How does InterlockedIncrement work?
Is the concern only on multi-processor systems?
What does it do, disable interrupts across all processors?
InterlockedIncrement works by using machine level instructions to increment and store a value in an atomic manner. Meaning no operation can be performed on the value and the storage location during the process.
It is of concern any time multiple threads or processes or accessing the same value. So a shared variable in a multi-threaded application, or shared memory for multiple processes.
I don't believe the instruction disables interrupts, at least on x86 type hardware.
jcopenha is correct, but I just wanted to answer to "Is the concern only on multi-processor systems?"
I don't know which Interlocked
are you using. If you mean the c++ one, then on a single-core you "should be" safe to do "++x" if x is not bigger than your "bitness". I write "should be", because compiler can optimise it in some strange way in the function - for example change two "++x" into a normal "add ...,2" in a completely different place and some of your multithreading logic may fail because of that. On a multicore, even ++x on a 32-bit x can have weird effects (the instruction can be "inc mem", or "lock inc mem" and when you increment one mem address from two cpus when it's not locked, you get strange results).

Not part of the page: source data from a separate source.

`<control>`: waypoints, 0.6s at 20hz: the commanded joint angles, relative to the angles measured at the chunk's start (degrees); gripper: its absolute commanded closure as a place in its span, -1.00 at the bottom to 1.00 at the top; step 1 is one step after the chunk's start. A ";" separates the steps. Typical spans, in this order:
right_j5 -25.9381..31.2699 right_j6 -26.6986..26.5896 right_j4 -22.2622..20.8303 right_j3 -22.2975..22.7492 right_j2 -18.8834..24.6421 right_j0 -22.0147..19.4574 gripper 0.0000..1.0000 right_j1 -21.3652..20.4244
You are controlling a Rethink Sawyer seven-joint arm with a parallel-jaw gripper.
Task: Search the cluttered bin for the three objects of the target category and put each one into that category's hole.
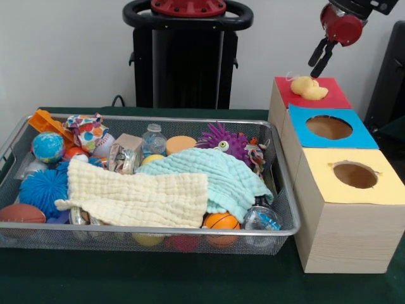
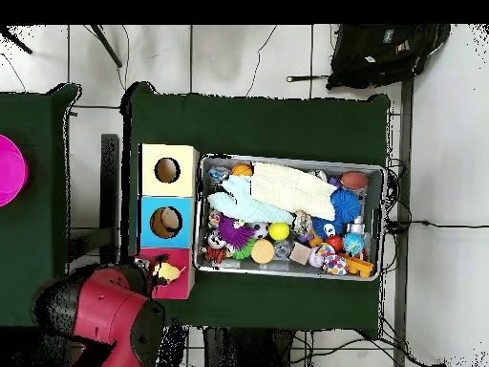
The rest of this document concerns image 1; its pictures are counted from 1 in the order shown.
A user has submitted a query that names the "yellow duck plush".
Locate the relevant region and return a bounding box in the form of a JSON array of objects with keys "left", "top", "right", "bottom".
[{"left": 285, "top": 71, "right": 329, "bottom": 101}]

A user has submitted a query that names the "black panel on stand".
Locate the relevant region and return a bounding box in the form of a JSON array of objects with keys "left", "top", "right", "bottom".
[{"left": 363, "top": 20, "right": 405, "bottom": 134}]

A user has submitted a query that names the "blue green globe ball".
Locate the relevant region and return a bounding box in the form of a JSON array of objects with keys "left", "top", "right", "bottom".
[{"left": 31, "top": 132, "right": 66, "bottom": 164}]

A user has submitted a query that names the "dark green tablecloth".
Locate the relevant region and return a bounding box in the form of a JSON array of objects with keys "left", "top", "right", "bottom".
[
  {"left": 0, "top": 106, "right": 405, "bottom": 304},
  {"left": 378, "top": 115, "right": 405, "bottom": 137}
]

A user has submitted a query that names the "orange toy basketball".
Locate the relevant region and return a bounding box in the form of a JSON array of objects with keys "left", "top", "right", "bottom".
[{"left": 202, "top": 212, "right": 242, "bottom": 248}]

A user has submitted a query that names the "blue spiky ball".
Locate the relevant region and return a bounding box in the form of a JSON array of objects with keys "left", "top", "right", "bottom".
[{"left": 18, "top": 168, "right": 70, "bottom": 219}]

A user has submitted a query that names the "purple spiky monster toy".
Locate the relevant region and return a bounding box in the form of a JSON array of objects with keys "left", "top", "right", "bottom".
[{"left": 196, "top": 122, "right": 249, "bottom": 165}]

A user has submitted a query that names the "cream waffle cloth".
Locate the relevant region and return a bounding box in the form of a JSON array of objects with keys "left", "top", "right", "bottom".
[{"left": 54, "top": 157, "right": 209, "bottom": 229}]

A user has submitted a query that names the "brown toy football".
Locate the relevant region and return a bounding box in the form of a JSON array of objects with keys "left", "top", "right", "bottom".
[{"left": 0, "top": 203, "right": 47, "bottom": 224}]

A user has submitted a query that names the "mint waffle cloth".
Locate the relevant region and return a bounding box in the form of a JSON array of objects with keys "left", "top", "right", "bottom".
[{"left": 135, "top": 148, "right": 275, "bottom": 224}]

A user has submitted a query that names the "polka dot fabric toy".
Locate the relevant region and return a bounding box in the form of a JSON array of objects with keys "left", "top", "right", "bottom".
[{"left": 63, "top": 113, "right": 109, "bottom": 153}]

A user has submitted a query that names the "orange plastic toy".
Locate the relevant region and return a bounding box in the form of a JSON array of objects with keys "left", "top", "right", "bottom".
[{"left": 27, "top": 109, "right": 75, "bottom": 149}]

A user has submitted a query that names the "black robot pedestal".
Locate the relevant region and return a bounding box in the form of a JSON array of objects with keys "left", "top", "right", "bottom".
[{"left": 122, "top": 0, "right": 254, "bottom": 110}]

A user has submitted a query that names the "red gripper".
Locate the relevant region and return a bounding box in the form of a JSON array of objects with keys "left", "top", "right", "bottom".
[{"left": 308, "top": 3, "right": 364, "bottom": 79}]

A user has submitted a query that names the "wooden box with three holes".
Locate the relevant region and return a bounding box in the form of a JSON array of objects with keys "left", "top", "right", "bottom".
[{"left": 267, "top": 76, "right": 405, "bottom": 274}]

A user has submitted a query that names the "silver mesh bin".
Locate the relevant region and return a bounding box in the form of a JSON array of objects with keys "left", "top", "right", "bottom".
[{"left": 0, "top": 113, "right": 301, "bottom": 257}]

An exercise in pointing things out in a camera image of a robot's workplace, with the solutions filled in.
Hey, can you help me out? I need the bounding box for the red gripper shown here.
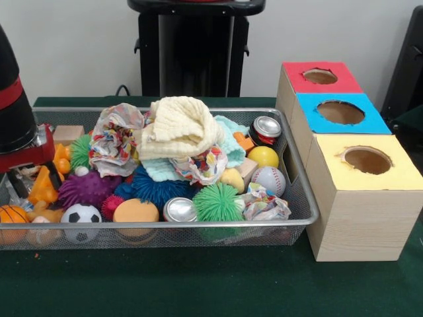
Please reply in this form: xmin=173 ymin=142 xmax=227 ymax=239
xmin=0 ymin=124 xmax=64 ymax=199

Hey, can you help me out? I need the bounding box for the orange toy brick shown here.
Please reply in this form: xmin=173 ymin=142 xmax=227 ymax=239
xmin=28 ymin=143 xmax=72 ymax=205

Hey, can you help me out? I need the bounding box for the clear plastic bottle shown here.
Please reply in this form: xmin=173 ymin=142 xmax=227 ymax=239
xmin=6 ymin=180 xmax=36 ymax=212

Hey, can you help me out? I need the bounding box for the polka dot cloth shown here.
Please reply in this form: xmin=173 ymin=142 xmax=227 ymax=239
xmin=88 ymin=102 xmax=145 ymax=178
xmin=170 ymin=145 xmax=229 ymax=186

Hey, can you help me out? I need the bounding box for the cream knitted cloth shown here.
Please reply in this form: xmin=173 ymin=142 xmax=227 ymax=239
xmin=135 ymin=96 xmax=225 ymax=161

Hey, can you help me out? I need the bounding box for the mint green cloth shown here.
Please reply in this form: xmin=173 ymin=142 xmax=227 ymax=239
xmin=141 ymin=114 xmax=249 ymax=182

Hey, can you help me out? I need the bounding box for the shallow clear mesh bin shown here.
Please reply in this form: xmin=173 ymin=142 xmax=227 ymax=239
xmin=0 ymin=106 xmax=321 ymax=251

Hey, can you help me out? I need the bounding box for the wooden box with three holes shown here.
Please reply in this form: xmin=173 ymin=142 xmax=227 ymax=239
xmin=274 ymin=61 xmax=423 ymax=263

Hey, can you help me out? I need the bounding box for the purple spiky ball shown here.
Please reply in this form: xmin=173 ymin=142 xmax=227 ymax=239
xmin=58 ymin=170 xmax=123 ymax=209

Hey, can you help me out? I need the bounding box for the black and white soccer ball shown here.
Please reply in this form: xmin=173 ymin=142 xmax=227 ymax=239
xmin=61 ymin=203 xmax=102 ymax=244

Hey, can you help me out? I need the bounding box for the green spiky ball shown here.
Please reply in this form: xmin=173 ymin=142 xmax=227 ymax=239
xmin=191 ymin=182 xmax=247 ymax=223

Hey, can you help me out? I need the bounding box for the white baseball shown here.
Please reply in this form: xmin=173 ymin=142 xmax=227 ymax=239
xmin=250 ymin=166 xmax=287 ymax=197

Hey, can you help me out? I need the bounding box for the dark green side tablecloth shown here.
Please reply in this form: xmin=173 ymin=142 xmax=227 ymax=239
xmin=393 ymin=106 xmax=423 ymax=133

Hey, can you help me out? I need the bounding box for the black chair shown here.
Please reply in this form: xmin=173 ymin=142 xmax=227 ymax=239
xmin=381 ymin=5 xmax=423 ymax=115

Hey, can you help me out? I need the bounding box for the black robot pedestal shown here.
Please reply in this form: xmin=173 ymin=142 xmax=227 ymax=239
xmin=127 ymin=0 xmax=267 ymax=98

If the "bitness" of your x is higher than your cpu, then you need interlocked in any multithreaded code - doesn't matter if it's single- or multicore, because that instruction has to be compiled into two asm codes anyways and the context switch might happen in between. (this can be fixed with RCU though)
In .NET it's basically the same story, but you have overloaded Increment, instead of Interlocked... and Interlocked...64.
So yeah - whenever you write multithreaded stuff (even on a single-core), just use the interlocked increments on shared memory. It's not worth trying to be "smarter" than machine here.